DIRECTIONS FOR THIS TASK:
Search the entries below for the word "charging" and copy each line that has it.

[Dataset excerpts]

○ ○ ○ ○ ○

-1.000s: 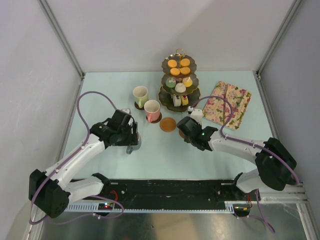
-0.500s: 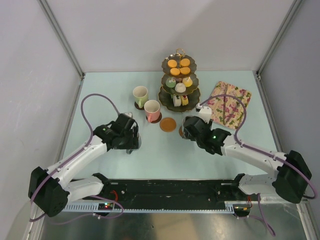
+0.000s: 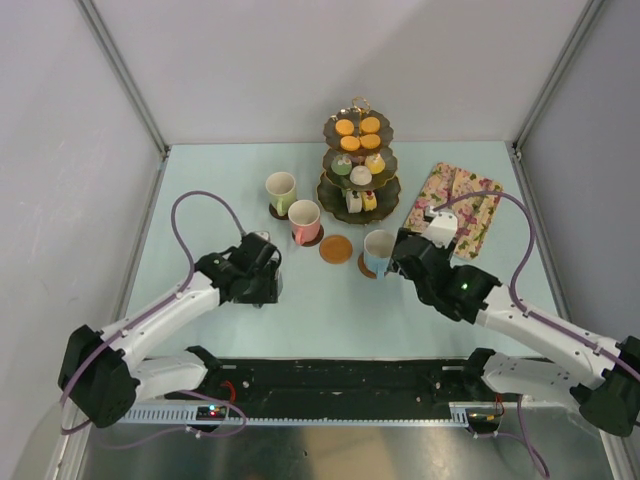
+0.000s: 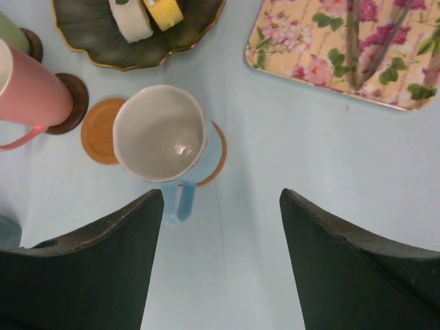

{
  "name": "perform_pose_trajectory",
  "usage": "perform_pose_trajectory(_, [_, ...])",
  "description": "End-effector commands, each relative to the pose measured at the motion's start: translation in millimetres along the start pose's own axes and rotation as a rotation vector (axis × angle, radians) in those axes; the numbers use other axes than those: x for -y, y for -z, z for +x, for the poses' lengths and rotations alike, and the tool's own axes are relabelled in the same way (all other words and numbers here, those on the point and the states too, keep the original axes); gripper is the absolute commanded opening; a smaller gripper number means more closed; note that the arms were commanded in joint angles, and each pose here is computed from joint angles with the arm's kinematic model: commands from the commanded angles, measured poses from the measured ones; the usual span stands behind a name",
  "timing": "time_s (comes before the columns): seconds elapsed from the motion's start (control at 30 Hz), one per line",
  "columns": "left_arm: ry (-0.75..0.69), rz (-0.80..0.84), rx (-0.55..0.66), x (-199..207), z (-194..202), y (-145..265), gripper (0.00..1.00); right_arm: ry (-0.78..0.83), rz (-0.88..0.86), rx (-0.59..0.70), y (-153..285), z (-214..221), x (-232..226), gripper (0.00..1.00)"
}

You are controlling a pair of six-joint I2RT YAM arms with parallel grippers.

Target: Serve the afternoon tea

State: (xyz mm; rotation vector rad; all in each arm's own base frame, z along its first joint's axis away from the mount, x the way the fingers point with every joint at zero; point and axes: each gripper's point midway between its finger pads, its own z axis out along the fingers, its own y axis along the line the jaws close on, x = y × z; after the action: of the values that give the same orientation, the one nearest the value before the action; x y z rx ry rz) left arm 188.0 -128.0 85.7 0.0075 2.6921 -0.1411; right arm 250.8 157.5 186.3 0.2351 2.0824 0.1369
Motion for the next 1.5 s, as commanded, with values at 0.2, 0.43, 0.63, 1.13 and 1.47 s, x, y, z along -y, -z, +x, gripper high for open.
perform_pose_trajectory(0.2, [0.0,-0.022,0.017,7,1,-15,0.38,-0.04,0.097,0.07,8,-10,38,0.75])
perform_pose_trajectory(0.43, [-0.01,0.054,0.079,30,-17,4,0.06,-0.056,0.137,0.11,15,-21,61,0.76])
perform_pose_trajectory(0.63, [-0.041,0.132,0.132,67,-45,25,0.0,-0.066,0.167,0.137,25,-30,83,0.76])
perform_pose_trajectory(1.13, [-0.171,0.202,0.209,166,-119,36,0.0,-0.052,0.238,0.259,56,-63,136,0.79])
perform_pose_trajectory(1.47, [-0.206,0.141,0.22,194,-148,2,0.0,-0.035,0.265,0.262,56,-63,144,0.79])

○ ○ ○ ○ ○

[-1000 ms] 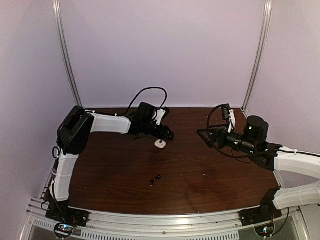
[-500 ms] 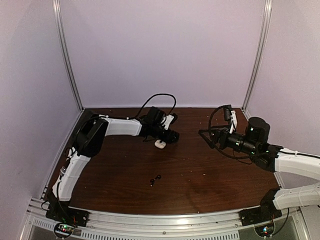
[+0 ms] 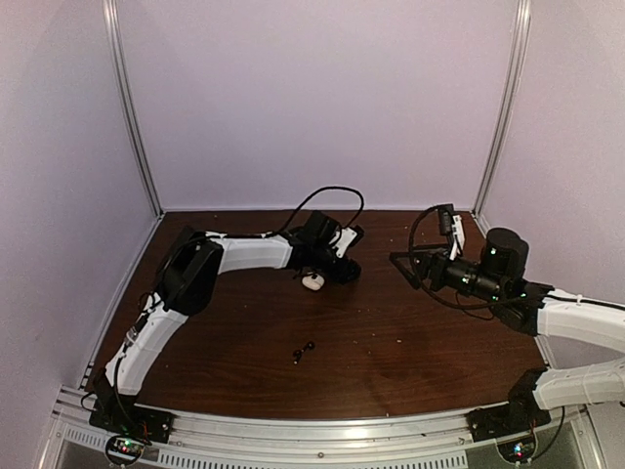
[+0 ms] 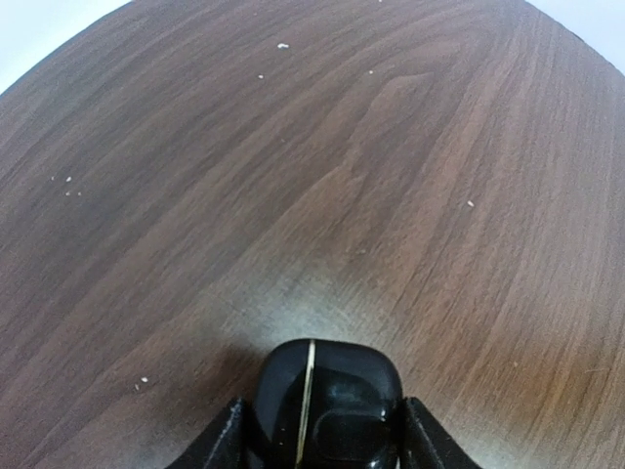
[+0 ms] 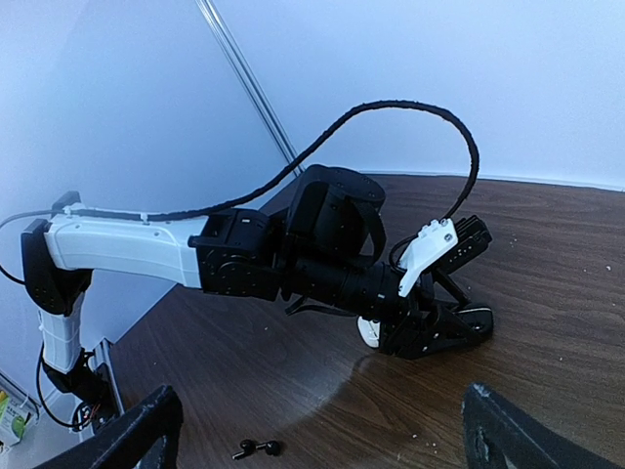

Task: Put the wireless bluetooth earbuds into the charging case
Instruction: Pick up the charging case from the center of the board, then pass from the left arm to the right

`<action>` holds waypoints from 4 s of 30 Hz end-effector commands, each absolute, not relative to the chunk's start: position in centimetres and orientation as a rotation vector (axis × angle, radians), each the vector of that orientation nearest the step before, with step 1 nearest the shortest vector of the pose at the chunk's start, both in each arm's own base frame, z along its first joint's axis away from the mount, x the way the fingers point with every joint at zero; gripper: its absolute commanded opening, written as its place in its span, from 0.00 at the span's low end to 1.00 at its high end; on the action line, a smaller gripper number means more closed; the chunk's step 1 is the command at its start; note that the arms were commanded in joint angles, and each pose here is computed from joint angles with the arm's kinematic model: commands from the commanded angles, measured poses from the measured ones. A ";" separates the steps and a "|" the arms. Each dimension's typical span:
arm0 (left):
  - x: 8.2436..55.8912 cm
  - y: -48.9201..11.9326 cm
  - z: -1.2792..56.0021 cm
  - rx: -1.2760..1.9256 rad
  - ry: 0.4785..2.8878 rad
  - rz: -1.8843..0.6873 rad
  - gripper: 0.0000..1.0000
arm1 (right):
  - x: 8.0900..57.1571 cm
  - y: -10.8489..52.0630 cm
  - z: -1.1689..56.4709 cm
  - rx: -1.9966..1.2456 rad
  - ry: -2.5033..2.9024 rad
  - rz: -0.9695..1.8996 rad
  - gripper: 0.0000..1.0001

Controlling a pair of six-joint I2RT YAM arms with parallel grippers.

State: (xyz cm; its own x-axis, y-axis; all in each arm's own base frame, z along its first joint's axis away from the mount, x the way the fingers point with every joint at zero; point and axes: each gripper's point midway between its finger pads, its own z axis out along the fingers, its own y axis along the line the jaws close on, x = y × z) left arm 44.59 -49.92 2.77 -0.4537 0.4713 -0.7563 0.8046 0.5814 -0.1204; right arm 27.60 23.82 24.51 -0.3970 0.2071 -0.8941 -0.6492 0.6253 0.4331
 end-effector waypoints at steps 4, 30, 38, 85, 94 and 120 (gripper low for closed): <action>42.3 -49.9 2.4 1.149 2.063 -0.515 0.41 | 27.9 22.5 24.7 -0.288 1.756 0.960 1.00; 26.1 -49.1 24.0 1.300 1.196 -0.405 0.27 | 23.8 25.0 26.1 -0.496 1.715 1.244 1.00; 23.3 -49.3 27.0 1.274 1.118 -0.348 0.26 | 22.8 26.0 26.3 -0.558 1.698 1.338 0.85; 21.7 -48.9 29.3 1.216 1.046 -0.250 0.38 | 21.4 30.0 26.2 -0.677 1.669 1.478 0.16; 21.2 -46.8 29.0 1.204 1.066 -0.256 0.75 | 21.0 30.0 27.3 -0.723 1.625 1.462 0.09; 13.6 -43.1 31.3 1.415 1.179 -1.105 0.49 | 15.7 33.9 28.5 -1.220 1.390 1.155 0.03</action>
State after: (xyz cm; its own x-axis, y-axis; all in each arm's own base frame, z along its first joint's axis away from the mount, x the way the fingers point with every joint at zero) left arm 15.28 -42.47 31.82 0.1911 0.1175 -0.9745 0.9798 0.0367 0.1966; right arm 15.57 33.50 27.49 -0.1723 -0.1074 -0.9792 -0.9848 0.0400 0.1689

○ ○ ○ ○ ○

REPLY:
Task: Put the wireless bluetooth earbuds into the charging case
Instruction: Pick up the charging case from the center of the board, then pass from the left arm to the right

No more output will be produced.